Tierschutzvereine beschweren sich zwar auch regelmäßig über den Umgang mit ihm, aber wir wissen ja als gute Tierzuchtanstaltenveranstalter, dass die Lobby für diese Art von spielverderberischen Tierwohlverteidiger eher gering ist. So wird also weitergespielt, bis der Mückenelefant ein wenig verrückt geworden ist. Ist er es, dann kann man immer noch sagen „Ist ja nicht meiner!“. Ist er ganz crazy geworden, muss man dringend auf der anderen Pol-Skala eine andere Mücke finden, die sich aufblasen lässt und als Mückenelefant nutzen lässt. Das ganze System soll ja ausgewogen sein, denn Balance mögen wir ja alle. Es ist halt energieaufwändig das Spiel, aber gut, so ist das Leben nun mal. Wäre ja sonst langweilig. Und am Ende ist ja eh alles gut, sonst ist es eben noch kein Spielende.

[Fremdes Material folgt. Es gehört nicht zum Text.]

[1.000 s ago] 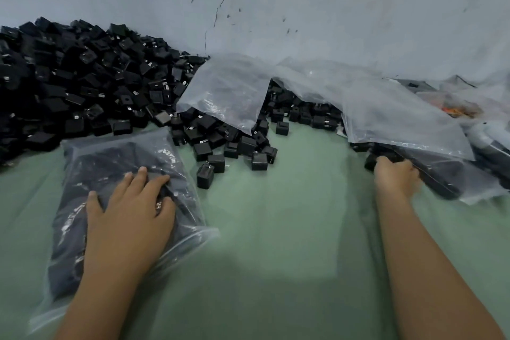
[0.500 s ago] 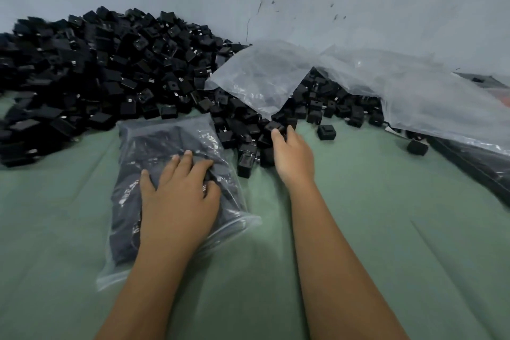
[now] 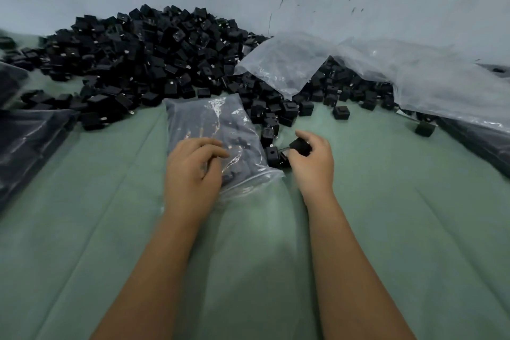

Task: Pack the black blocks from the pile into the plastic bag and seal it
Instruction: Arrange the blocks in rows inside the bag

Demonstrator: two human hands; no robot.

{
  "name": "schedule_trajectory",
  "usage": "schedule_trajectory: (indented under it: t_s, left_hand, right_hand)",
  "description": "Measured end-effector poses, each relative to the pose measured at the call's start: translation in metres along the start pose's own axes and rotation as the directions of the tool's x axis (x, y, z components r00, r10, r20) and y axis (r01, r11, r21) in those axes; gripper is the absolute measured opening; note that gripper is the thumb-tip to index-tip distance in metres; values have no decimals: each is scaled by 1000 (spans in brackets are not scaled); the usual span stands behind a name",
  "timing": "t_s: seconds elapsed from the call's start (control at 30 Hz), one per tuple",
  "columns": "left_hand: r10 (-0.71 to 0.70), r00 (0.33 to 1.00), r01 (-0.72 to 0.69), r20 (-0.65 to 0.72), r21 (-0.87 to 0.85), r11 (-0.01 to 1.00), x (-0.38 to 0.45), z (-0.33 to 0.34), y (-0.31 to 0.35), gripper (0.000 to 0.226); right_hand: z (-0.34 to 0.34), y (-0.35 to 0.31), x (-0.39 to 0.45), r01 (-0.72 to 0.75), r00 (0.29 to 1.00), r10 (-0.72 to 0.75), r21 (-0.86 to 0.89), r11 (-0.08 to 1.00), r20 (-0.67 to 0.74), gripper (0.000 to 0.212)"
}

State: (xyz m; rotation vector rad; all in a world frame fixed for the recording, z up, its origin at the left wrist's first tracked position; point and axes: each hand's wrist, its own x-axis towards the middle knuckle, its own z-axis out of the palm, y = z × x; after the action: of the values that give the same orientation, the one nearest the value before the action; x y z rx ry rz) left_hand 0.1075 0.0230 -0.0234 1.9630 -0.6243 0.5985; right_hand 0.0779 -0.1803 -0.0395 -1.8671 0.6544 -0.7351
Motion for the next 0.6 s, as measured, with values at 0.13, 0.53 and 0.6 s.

Wie Elemuck die Situation beenden könnte
Na einfach ist das nicht, das sag ich euch. Vor allem könnte Elemuck sehr gut einen wirklich liebevollen Berater an seiner Seite brauchen. Alleine ist das nämlich oft schwierig. Alleine erkennt man oft ja nicht einmal die Immerbrummer, von wegen die regressiven Spielvarianten. Und wenn das Ganze vom Unbewussten genährt ist – und seine wir uns doch mal ehrlich: jede Mücke sticht etwas tiefer – dann sind wir schnell dabei zu zucken, wenn ein Brummer aufprallt, obwohl uns ja wegen der Fensterscheib nix passiert. Es ist halt so eine Reaktion, die wir nicht abstellen können – wir können da echt nix für.
Also! Würde Elemuck wirklich sehen, wo er herkommt und seine Abstammung würdigen können, dann wäre natürlich schon viel gewonnen. Käme er nach einer Spielrunde nicht in den Kühlschrank, sondern in den Garten, wäre er schon viel glücklicher, denn dann müsste er sich nicht schon – wie ganz automatisch – auf heißere Situationen freuen. Natürlich könnten auch die beiden Mückenpole unter die Lupe genommen werden, um echt zu sehen, was jeder Pol eigentlich positives will. Na ja und solche Immerbrummer bräuchte es zwar nicht, dürfen aber doch auch am Leben sein. Wenn wir jede Hornisse töten würden, wäre das Gleichgewicht doch auch gestört. Aber wir sollten sehen lernen, dass uns die gar nichts tun, wenn wir sie auch in Ruhe lassen und ganz einfach mal nur wahrnehmen. Notfalls können wir ja dann immer noch zuschlagen. Und die Moral von der Geschicht? In echt stecken da jetzt so viele drin, dass ich deine eigene Moral kaputt machen würde, wenn ich die aufzähle, die Ich sehe. Also ist die Moral von der Geschicht, an dieser Stelle einfach mal nicht. Die hat nun mal „Lockdown“ und du kannst nun selber sehen, was du daraus machst.
Euch einen schönen Tag und Abend – möglichst ohne Mückenstiche und ohne Manegenspiele mit dir oder mit anderen und stell Futter in den Kühlschrank statt Mückenelefanten!